STEVE SZKOTAK,Associated Press
RICHMOND, Va. (AP) — Virginia is seeking to survey a vast expanse of the ocean floor and document wind, waves and wildlife offshore to smooth the way for development of wind turbines by energy companies.
The proposed exploration 27 miles off Virginia Beach encompasses 113,000 acres, or 133 square miles, in the federally designated wind development area. Eight companies have expressed an interest in building towering turbines there to capture wind for energy. The eight include Dominion Virginia Power, the state's largest utility, as well as international interests.

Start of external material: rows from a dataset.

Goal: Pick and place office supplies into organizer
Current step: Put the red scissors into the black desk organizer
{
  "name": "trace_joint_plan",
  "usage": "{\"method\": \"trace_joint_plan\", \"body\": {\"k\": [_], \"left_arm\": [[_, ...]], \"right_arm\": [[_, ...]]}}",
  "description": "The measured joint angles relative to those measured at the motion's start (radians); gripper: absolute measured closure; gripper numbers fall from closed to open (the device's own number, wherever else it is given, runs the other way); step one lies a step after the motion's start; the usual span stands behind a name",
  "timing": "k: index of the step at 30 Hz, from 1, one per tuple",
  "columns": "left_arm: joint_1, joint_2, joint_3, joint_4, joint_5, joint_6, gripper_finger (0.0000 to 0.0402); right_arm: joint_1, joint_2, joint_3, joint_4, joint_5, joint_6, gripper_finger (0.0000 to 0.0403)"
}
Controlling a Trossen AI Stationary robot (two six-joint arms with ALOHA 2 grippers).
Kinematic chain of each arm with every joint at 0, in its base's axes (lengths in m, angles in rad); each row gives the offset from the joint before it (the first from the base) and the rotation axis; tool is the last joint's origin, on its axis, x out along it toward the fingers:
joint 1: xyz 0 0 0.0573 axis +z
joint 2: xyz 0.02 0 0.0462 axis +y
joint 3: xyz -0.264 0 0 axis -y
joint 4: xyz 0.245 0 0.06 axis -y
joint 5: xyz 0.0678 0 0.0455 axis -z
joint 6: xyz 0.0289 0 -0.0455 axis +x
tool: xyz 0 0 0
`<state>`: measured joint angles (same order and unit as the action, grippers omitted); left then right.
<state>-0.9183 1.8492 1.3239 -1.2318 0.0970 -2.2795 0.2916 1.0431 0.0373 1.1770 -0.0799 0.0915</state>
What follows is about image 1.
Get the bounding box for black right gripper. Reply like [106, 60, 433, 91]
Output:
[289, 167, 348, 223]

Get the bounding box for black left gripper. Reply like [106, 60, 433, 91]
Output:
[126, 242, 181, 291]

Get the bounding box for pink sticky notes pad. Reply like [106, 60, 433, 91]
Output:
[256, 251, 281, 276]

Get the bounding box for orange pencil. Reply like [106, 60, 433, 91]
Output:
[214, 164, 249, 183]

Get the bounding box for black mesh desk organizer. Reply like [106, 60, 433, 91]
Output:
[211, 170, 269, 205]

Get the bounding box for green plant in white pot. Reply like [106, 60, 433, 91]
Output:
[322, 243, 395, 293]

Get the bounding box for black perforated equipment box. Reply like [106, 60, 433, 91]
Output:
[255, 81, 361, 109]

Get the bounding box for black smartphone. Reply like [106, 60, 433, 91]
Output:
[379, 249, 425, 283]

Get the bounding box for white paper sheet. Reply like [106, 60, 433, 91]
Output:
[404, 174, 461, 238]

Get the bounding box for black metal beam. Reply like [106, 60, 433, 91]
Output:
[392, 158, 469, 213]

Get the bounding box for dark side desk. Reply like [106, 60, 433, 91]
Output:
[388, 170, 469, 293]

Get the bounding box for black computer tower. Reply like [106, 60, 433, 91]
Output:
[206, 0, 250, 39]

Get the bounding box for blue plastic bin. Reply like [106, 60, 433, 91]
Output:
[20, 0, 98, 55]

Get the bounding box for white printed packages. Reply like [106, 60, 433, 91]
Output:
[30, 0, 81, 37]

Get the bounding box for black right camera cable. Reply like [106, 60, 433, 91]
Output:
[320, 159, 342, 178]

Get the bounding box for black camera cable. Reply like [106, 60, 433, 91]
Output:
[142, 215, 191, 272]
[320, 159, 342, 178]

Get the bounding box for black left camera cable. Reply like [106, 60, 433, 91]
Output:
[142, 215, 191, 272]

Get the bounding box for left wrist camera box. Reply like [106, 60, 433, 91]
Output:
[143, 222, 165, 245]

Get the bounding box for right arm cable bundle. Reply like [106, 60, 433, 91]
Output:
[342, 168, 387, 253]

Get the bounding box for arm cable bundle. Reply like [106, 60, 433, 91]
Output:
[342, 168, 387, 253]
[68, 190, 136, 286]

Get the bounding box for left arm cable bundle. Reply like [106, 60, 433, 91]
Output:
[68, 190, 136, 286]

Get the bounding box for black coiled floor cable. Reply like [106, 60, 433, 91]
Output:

The Department of Mines, Minerals and Energy is proposing two initiatives. One seeks proposals by Oct. 17 to survey the ocean bottom to determine if it can hold massive support structures for wind turbines, which would rise hundreds of feet above the surface. The other involves building platforms along the edges of the commercial lease area.
The so-called metocean platforms would use instruments and human observers to map and measure wind speeds and direction, water levels, and bird and bat activity.
The initiatives are intended to spare developers the preliminary steps needed to create wind farms in offshore tracts overseen by the U.S. Department of the Interior and to create an environment for energy companies to move forward with wind energy plans, state officials said.
Companies already face daunting costs to develop wind energy in an ocean environment, such as the design and manufacture of turbine and blade components and ships to deliver and install them.
"If you don't know what is on the ocean floor, then your risk is exacerbated by that lack of knowledge," said Maureen Matsen, Gov. Bob McDonnell's top energy adviser and a member of a state authority promoting offshore development.
"That's what this is really about. It's about eliminating the uncertainty and reducing the risk."
Matsen said the ocean bottom survey would be the first ever in those waters.
While the U.S. lags the rest of the world in offshore wind development, the industry has seen some promising signs.
No commercial wind power is produced in waters off the U.S., although a project off Cape Cod, Mass., could begin producing electricity in 2014. A project known as the Atlantic Wind Connection, backed by Internet giant Google and other investors, is moving forward with the construction of a 380-mile power line that would enable up to 7,000 megawatts of electricity to be produced at offshore wind farms from Virginia to New Jersey.
Wind power advocates have said Virginia is uniquely positioned to nurture the industry because of the relatively shallow waters offshore and strong winds. It also has the coastal infrastructure — a shipbuilding industry and a deepwater port — to allow for building and delivering turbines. Studies have forecast the creation of thousands of jobs as an offshore wind industry is developed.
"I think everyone in the industry has recognized the high cost is the real barrier right now," Matsen said. "Everyone is looking for ways to bring costs down."
Dominion's senior vice president for alternative energy solutions, Mary C. Doswell, said the research will help companies seeking a stake in offshore wind energy.
"The survey will expedite the evaluation of the sea floor under the development area and will reduce the cost for whichever company is chosen to develop a wind farm," she said.
Matsen said the geological survey would be financed by $300,000 in state funds and matched by the Interior Department.
The state is seeking to secure leases from the agency to record environmental data on the north and south ends of the leasing area. Nine teams have put forth proposals on the research platforms. Funding has not been secured yet.
Al Christopher, director of the division of energy with the state DMME, echoed Matsen's comments — that public-private partnerships can help move forward offshore development. He wrote in an email that the data gathered will help the industry more quickly develop.